● **TASK DESCRIPTION**: Below are the records; print them all without any alteration.
================
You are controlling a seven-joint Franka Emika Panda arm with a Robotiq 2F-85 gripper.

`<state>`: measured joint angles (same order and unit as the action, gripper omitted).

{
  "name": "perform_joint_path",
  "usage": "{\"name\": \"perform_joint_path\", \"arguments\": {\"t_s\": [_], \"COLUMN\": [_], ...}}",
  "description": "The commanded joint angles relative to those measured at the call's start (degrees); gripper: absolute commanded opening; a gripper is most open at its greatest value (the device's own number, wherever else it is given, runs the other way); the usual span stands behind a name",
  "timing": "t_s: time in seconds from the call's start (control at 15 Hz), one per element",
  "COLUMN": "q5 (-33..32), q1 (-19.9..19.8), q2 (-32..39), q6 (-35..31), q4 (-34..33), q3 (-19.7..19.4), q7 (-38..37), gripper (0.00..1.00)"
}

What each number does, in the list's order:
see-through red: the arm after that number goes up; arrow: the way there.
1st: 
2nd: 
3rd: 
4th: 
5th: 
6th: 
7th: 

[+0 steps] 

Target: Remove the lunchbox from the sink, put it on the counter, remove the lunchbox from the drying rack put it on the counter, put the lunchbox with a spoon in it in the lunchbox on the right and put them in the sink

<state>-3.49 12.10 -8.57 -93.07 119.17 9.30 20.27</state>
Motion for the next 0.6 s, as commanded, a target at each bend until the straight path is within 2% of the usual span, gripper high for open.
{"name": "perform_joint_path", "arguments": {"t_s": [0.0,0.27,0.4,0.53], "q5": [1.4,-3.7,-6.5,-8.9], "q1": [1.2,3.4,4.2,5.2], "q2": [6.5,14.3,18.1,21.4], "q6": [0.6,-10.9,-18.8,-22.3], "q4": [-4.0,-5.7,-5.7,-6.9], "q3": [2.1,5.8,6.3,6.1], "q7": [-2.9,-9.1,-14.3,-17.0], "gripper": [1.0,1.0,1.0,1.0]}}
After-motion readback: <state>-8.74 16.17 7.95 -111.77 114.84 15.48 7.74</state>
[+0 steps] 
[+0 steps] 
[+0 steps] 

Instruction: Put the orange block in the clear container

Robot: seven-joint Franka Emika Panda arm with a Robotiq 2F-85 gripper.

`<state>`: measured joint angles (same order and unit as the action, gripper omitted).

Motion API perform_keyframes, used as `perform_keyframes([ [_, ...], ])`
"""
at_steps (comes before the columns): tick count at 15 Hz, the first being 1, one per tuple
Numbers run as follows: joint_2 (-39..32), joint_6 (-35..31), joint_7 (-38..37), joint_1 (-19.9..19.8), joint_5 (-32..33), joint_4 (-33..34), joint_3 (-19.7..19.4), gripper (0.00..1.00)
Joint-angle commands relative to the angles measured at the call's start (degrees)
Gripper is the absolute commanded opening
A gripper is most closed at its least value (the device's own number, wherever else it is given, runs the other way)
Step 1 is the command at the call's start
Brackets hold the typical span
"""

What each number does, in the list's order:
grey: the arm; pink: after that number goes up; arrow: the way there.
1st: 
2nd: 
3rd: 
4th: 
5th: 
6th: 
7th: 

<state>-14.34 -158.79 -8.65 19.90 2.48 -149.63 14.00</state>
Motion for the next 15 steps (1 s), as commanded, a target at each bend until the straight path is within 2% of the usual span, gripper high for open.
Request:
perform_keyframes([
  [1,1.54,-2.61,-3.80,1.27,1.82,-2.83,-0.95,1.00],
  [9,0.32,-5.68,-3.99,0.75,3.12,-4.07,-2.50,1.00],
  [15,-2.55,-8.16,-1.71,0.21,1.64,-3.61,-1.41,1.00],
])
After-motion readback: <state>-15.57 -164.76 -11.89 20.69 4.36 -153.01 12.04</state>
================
● **YOUR RESPONSE**:
You are controlling a seven-joint Franka Emika Panda arm with a Robotiq 2F-85 gripper.

`<state>`: measured joint angles (same order and unit as the action, gripper omitted).

{
  "name": "perform_joint_path",
  "usage": "{\"name\": \"perform_joint_path\", \"arguments\": {\"t_s\": [_], \"COLUMN\": [_], ...}}",
  "description": "The commanded joint angles relative to those measured at the call's start (degrees); gripper: absolute commanded opening; a gripper is most open at its greatest value (the device's own number, wherever else it is given, runs the other way); the usual span stands behind a name",
  "timing": "t_s: time in seconds from the call's start (control at 15 Hz), one per element",
  "COLUMN": "q5 (-33..32), q1 (-19.9..19.8), q2 (-32..39), q6 (-35..31), q4 (-34..33), q3 (-19.7..19.4), q7 (-38..37), gripper (0.00..1.00)"
}

What each number does, in the list's order:
see-through red: the arm after that number goes up; arrow: the way there.
1st: 
2nd: 
3rd: 
4th: 
5th: 
6th: 
7th: 

[+0 steps] 

Target: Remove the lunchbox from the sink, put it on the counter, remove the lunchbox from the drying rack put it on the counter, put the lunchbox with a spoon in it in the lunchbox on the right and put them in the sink

<state>-3.49 12.10 -8.57 -93.07 119.17 9.30 20.27</state>
Motion for the next 0.6 s, as commanded, a target at each bend until the straight path is within 2% of the usual span, gripper high for open.
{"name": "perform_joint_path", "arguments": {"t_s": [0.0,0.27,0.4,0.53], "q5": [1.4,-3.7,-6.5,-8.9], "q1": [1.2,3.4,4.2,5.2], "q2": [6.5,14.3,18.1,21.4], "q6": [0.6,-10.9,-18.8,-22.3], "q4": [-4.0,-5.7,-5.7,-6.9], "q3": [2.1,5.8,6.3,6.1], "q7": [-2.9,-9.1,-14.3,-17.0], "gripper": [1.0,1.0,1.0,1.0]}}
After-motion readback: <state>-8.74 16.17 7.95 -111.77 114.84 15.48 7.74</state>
[+0 steps] 
[+0 steps] 
[+0 steps] 

Instruction: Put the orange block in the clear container

Robot: seven-joint Franka Emika Panda arm with a Robotiq 2F-85 gripper.

`<state>`: measured joint angles (same order and unit as the action, gripper omitted).

Motion API perform_keyframes, used as `perform_keyframes([ [_, ...], ])`
"""
at_steps (comes before the columns): tick count at 15 Hz, the first being 1, one per tuple
Numbers run as follows: joint_2 (-39..32), joint_6 (-35..31), joint_7 (-38..37), joint_1 (-19.9..19.8), joint_5 (-32..33), joint_4 (-33..34), joint_3 (-19.7..19.4), gripper (0.00..1.00)
Joint-angle commands relative to the angles measured at the call's start (degrees)
Gripper is the absolute commanded opening
A gripper is most closed at its least value (the device's own number, wherever else it is given, runs the other way)
Step 1 is the command at the call's start
Brackets hold the typical span
"""

What each number does, in the list's order:
grey: the arm; pink: after that number goes up; arrow: the way there.
1st: 
2nd: 
3rd: 
4th: 
5th: 
6th: 
7th: 

<state>-14.34 -158.79 -8.65 19.90 2.48 -149.63 14.00</state>
Motion for the next 15 steps (1 s), as commanded, a target at each bend until the straight path is within 2% of the usual span, gripper high for open.
Request:
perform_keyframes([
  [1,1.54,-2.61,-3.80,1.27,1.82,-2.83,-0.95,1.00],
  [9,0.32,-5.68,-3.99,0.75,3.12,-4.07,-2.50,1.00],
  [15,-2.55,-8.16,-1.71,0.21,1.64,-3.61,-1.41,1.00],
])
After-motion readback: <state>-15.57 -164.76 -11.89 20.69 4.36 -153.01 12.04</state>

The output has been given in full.